__Task brief__:
What is wanted is every line below from the one with "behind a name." up to and including the one with "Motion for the", retyped exactly, pictures excluded, nothing else.

Items from a data source

************

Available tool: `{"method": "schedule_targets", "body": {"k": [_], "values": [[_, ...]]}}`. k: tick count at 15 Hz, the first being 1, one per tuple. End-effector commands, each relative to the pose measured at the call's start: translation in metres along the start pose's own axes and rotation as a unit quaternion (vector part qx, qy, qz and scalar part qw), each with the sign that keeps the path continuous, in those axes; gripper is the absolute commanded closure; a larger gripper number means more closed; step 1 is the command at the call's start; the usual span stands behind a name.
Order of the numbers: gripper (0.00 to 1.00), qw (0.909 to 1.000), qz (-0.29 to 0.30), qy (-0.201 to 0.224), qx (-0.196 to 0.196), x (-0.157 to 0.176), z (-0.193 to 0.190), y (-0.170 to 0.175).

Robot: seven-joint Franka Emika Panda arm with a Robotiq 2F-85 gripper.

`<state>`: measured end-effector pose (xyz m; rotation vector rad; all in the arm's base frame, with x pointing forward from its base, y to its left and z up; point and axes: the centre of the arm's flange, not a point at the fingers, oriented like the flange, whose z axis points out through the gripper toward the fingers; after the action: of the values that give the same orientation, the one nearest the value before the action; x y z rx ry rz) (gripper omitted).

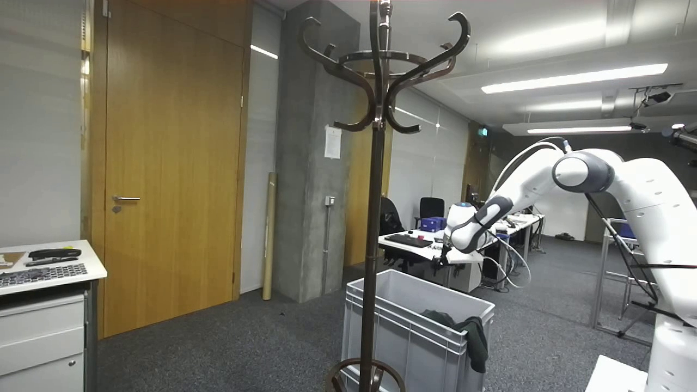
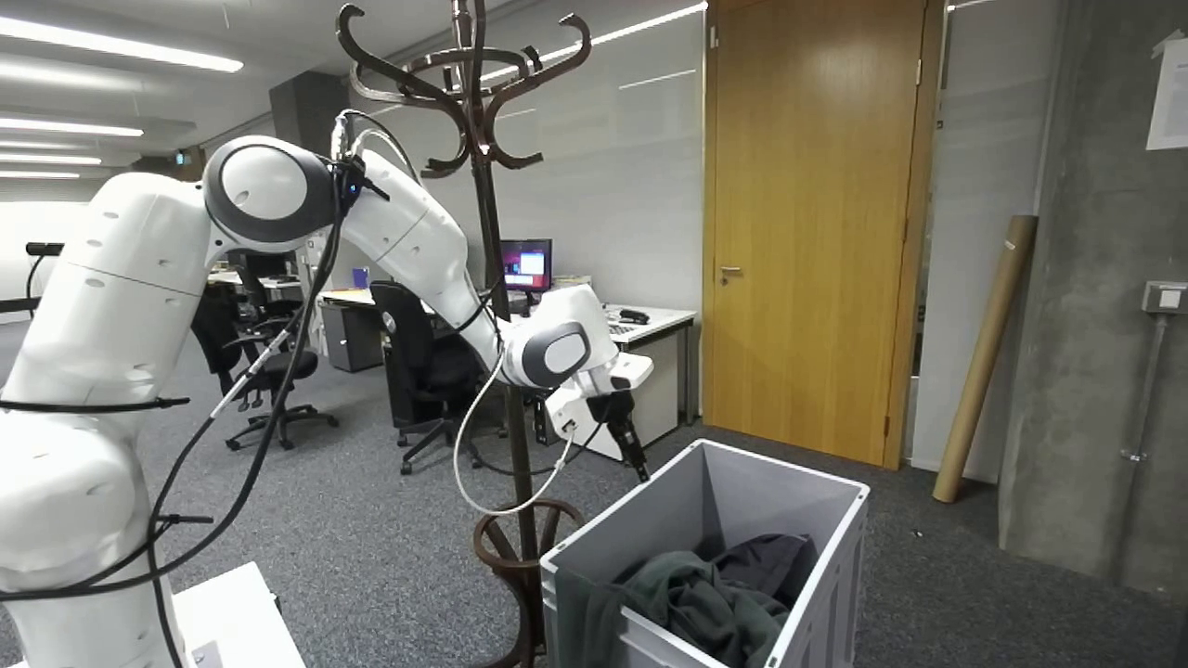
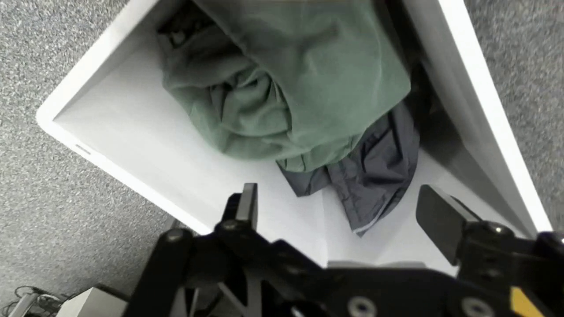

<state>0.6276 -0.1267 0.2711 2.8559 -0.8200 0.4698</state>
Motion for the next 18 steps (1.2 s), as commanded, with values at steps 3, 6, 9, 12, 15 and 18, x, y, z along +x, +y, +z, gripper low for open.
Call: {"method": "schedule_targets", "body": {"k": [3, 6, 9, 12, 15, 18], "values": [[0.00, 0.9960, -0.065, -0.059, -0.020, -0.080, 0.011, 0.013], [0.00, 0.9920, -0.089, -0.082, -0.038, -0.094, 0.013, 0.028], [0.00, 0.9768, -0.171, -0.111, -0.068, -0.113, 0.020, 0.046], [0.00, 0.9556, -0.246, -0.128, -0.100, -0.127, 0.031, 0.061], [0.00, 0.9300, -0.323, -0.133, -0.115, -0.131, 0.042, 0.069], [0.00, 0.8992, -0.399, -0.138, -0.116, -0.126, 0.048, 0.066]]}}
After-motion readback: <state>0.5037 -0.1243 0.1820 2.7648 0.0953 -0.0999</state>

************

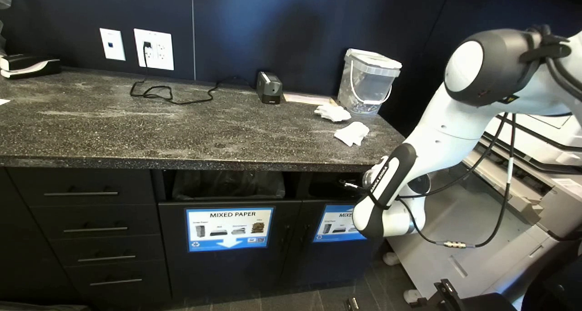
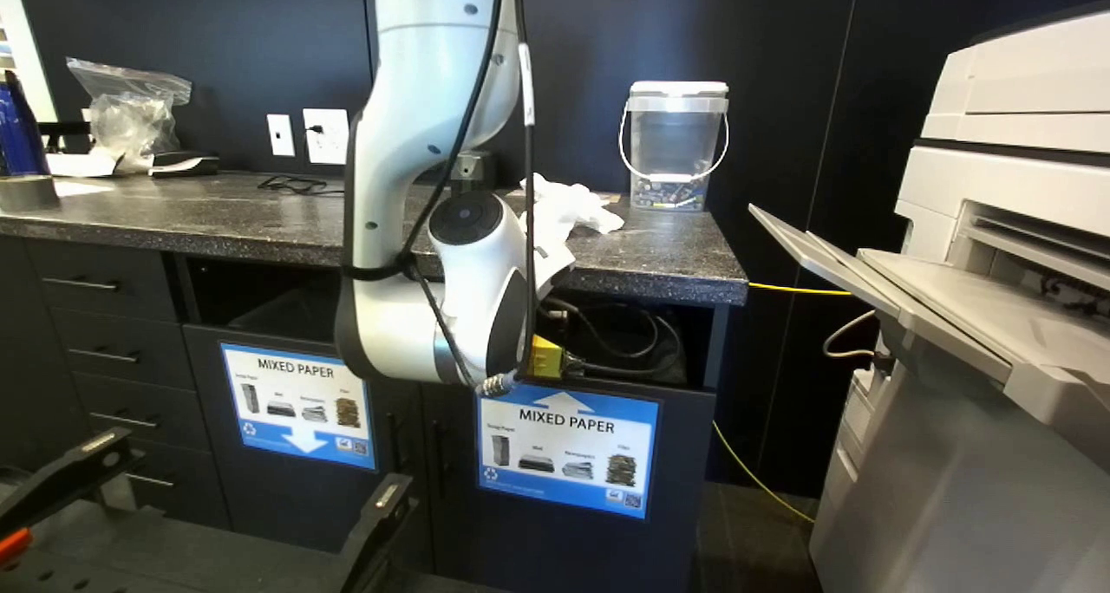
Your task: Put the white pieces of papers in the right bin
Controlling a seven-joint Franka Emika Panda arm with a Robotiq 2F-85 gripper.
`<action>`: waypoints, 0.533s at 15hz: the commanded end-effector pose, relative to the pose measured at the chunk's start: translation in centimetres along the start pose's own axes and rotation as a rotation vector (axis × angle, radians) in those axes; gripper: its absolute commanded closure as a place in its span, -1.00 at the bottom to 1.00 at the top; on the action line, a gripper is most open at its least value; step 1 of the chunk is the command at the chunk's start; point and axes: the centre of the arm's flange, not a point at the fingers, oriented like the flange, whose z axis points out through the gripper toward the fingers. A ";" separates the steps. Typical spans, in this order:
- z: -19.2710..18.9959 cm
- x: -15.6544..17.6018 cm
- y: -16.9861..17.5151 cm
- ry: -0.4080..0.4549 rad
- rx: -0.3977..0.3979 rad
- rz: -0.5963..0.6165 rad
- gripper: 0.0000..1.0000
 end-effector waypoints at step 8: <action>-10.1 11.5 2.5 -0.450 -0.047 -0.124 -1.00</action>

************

__Answer section__:
Available tool: `{"method": "schedule_targets", "body": {"k": [_], "values": [[_, ...]]}}`. k: tick count at 15 Hz, the first being 1, one per tuple. End-effector commands, each relative to the pose measured at the call's start: translation in metres along the start pose's own axes and rotation as a unit quaternion (vector part qx, qy, qz and scalar part qw), each with the sign that keeps the path continuous, in those axes; gripper is the absolute commanded closure; a larger gripper number means more closed; step 1 is the command at the call's start; the usual span stands behind a name.
Order of the numbers: gripper (0.00 to 1.00), qw (0.909 to 1.000), qz (-0.29 to 0.30), qy (-0.201 to 0.224), qx (-0.196 to 0.196), x (-0.157 to 0.176), z (-0.193 to 0.190), y (-0.170 to 0.175).

Robot: seven-joint Franka Emika Panda arm with a Robotiq 2F-85 gripper.

`<state>`: measured end-effector pose (xyz m; rotation vector rad; all in the arm's base frame, with x pointing forward from its base, y to its left and z up; point and axes: the centre of the arm's flange, not a point at the fingers, oriented like the flange, whose z axis points out through the gripper toward the fingers; after the action: of the values that give the same orientation, the one nearest the value before the action; x y z rx ry rz) (gripper omitted).


<state>0.6276 -0.1267 0.2711 2.8559 -0.8200 0.4698</state>
Motion for the next 18 steps (1.2 s), as commanded, with values at steps 3, 6, 9, 12, 15 and 18, x, y, z along +x, +y, +z, gripper low for open.

The exercise is done.